S’adressant à Sanchez seule, il répondit :
« Vous n’allez pas aimer ça, Sue, mais c’est un prolongement de l’affaire Apocalypse. »
Elle fronça les sourcils.
« Comment ça ?
– L’affaire n’a jamais été close.
– Êtes-vous en train de me dire que c’est le tueur qui reprend du service ?
– Ce n’est pas ça. Je dis juste que l’affaire n’a jamais été close.
– Que des conneries ! lâcha Mueller. Sur quoi vous basez- vous ?
– Sue, vous vous rappelez comme tout ça s’est fini en queue de poisson ? Vous savez qu’on m’a gentiment mis sur la touche. Que j’ai pris ma retraite anticipée. Que vous étiez censée ne poser aucune question. N’est-ce pas ?
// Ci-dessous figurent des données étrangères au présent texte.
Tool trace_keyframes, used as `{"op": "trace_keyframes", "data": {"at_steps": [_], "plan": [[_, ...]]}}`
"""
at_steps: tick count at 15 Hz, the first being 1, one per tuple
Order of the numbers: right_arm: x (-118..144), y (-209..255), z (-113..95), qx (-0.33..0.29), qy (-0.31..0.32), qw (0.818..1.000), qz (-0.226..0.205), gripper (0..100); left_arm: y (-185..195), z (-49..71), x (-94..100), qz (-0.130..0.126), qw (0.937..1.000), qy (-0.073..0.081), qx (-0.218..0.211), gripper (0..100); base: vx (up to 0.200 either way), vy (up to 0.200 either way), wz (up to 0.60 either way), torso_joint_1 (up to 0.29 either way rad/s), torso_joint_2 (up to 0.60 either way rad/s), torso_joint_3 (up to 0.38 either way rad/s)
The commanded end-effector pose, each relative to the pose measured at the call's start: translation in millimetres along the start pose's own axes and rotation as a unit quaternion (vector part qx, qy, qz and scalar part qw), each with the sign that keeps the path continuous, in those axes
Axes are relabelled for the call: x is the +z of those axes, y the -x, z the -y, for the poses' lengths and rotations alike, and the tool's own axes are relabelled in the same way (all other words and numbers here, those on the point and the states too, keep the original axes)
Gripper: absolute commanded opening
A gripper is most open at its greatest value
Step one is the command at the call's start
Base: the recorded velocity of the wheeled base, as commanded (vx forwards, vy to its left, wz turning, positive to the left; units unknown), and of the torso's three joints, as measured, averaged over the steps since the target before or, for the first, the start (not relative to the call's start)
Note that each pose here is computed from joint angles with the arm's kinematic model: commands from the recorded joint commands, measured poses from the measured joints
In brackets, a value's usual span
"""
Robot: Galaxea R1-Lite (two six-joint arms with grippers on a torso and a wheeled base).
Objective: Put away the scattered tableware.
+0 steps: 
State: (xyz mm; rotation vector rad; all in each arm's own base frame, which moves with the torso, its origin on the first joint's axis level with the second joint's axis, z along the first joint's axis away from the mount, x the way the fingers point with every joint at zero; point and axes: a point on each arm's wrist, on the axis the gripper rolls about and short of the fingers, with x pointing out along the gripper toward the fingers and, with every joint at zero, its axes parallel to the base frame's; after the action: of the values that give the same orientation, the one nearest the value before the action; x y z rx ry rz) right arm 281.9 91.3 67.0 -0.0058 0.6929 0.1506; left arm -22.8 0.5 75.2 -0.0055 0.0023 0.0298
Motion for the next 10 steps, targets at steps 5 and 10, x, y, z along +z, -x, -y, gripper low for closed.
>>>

– En effet, acquiesça-t-elle.
– Toute cette affaire se passe tellement au-dessus de vous dans la hiérarchie que c’est à vous donner le vertige. Les informations dont j’ai eu connaissance sont couvertes par un accord de confidentialité fédéral que seul le président pourrait rompre. Laissez-moi seulement vous dire que, dehors, il y a des types qui attendent de moi certaines choses, et qui sont prêts à tuer pour les obtenir. Vous avez les mains liées. Vous ne pouvez rien faire pour m’aider.
– Mais Will, nous appartenons au FBI !
– Ceux qui sont après moi sont du même côté de la barrière que le FBI. Voilà tout ce que je peux ajouter.
– C’est l’histoire la plus fantaisiste que j’ai entendue depuis bien longtemps, ricana Mueller. Vous êtes en train de nous dire qu’on ne peut pas enquêter sur votre affaire à cause d’une histoire top secrète en haut lieu ! C’est tout ce que vous avez inventé pour vous couvrir ?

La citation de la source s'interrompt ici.